**ASSIGNMENT:** Once you reach the line that holds "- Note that" in the listing below, output it and every line after it through the line that holds "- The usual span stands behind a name", word for word.

**SUPPLIED DATA:**
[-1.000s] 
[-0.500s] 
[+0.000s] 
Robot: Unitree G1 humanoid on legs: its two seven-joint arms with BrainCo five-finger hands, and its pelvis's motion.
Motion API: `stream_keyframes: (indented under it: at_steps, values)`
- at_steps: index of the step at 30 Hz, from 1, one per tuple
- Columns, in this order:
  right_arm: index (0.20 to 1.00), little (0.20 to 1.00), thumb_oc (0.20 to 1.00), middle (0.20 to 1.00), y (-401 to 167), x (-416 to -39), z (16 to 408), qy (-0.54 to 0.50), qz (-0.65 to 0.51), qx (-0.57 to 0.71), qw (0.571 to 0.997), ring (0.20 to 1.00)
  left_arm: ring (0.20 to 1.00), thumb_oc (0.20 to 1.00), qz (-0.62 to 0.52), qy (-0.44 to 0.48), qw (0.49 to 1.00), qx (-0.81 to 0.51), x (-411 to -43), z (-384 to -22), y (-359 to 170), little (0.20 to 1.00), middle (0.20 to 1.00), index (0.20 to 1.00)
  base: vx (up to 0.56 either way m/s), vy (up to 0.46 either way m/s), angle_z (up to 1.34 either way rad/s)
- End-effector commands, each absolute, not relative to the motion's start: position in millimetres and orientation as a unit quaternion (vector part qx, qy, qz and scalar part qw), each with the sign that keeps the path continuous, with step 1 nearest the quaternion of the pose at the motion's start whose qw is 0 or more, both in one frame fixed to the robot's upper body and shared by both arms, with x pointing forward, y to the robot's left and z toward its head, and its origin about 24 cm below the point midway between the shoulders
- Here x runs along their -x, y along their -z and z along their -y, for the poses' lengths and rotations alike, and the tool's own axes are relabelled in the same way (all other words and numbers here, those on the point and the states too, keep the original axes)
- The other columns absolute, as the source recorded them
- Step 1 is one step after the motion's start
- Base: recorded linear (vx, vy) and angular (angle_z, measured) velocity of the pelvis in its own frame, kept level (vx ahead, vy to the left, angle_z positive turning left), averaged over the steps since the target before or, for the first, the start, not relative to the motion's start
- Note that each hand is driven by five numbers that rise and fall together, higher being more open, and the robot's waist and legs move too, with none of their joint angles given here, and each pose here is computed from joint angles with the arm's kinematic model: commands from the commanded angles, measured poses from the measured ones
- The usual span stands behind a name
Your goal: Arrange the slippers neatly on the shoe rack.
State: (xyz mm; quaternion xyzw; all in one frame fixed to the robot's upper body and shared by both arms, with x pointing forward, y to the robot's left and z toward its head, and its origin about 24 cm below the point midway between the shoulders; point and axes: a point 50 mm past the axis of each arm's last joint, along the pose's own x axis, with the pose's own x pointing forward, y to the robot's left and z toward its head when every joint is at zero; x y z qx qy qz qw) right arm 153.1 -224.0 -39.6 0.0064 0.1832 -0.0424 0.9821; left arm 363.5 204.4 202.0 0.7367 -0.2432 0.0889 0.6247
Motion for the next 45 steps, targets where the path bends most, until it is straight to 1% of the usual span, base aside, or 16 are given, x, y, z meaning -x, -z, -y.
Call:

**OUTPUT BELOW:**
- Note that each hand is driven by five numbers that rise and fall together, higher being more open, and the robot's waist and legs move too, with none of their joint angles given here, and each pose here is computed from joint angles with the arm's kinematic model: commands from the commanded angles, measured poses from the measured ones
- The usual span stands behind a name

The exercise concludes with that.